What is the number of lines below that hold "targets"? Answer with that number only.

**INPUT**:
============================================================

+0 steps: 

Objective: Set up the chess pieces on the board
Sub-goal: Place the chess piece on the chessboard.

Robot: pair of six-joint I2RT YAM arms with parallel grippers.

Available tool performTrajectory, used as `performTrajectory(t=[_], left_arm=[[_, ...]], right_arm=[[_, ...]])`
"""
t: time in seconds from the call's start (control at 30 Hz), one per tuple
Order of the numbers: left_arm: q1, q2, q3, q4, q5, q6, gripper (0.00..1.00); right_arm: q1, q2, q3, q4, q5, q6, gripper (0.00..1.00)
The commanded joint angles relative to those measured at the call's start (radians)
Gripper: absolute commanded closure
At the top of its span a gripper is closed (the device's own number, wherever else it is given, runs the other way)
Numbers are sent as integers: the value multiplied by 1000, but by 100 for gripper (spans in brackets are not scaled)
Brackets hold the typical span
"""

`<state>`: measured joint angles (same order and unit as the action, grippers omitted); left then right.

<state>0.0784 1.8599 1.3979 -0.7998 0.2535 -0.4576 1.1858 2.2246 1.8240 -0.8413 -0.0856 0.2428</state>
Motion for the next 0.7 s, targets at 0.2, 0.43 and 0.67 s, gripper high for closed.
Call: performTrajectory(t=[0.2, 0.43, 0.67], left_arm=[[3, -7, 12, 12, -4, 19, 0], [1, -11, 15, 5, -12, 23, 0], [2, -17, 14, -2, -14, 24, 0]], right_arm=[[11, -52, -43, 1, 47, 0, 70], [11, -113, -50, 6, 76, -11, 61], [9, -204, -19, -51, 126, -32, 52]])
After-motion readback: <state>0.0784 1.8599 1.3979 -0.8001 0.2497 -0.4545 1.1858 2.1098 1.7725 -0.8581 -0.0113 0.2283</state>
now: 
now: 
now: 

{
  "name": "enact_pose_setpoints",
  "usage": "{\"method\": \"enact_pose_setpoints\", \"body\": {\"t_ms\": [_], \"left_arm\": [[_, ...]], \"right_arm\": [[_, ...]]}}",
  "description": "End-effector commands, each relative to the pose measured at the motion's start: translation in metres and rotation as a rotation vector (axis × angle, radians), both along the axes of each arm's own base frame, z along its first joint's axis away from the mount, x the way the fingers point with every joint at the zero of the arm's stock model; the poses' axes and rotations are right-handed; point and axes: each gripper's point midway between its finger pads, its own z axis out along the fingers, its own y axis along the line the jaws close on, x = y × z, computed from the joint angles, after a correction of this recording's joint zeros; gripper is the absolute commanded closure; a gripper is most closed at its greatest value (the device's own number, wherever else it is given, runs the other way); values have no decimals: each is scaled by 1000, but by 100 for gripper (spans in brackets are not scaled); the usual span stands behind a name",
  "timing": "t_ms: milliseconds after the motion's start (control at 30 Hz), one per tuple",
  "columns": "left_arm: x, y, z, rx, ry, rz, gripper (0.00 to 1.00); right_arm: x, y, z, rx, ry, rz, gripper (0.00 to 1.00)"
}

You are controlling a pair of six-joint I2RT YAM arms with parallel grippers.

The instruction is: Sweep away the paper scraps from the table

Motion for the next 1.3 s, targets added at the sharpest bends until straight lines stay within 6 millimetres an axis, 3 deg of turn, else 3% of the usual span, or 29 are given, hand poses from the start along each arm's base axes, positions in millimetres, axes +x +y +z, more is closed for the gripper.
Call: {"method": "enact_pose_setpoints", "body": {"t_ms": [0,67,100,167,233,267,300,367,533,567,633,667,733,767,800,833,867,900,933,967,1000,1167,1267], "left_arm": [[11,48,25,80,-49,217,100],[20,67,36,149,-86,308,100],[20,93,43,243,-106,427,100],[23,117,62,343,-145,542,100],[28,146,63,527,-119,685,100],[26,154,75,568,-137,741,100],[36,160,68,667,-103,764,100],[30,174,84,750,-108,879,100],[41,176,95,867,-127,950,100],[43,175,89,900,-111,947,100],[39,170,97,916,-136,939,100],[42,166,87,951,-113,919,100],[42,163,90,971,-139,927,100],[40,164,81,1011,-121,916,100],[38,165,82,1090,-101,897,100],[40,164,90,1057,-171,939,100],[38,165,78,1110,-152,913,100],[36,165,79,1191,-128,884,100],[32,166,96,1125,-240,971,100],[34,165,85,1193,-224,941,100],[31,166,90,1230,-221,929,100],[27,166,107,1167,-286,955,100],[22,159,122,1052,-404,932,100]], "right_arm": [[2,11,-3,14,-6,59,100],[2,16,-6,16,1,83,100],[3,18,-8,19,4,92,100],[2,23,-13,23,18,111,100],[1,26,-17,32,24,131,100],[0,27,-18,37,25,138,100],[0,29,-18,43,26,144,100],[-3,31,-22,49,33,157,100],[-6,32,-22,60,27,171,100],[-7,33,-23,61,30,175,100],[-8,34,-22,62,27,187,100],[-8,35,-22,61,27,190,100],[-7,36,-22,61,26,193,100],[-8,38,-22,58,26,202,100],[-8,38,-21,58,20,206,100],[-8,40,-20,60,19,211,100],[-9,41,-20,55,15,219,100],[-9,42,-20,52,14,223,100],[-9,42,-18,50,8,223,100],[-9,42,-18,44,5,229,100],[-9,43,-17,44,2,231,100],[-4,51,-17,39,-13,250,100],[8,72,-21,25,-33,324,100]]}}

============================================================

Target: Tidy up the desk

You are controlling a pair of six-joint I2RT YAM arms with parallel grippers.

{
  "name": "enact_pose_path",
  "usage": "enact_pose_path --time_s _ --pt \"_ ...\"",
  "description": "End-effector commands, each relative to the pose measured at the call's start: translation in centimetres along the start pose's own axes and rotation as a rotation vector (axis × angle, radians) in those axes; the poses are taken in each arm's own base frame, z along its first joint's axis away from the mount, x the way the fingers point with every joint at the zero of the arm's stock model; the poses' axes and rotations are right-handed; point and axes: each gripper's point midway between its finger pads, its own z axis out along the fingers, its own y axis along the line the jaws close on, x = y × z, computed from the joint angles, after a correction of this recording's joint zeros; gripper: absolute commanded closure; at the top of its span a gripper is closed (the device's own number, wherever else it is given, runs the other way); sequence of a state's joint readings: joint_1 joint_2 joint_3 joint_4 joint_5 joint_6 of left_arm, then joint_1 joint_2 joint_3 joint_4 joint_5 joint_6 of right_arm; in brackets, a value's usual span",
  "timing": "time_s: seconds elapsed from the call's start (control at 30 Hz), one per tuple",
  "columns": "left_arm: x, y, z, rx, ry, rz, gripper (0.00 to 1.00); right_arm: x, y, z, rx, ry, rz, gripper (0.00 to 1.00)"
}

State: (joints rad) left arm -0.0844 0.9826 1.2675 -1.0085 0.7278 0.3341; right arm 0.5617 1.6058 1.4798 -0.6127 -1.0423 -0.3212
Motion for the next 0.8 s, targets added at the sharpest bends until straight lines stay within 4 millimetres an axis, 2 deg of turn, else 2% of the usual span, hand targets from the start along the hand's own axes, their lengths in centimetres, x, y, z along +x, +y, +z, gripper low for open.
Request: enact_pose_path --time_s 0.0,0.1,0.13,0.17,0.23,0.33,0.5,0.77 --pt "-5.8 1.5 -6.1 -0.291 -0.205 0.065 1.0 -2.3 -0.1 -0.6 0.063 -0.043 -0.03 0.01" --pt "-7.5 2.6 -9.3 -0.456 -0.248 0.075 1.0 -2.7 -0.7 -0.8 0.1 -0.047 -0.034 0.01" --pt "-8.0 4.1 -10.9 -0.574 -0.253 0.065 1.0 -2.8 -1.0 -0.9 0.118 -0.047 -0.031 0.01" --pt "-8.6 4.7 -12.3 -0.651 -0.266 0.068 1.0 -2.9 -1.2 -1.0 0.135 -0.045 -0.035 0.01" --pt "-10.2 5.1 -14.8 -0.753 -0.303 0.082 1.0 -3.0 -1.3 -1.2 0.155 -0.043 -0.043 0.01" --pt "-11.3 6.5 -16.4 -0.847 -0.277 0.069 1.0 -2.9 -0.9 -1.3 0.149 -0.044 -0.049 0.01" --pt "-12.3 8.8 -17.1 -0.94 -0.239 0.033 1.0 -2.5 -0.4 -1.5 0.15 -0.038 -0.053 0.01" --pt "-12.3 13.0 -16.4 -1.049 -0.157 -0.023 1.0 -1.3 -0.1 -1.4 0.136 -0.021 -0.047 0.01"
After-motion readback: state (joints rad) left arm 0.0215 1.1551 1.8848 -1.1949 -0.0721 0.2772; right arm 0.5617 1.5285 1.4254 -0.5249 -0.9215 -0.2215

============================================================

**WRITTEN ANSWER**:
3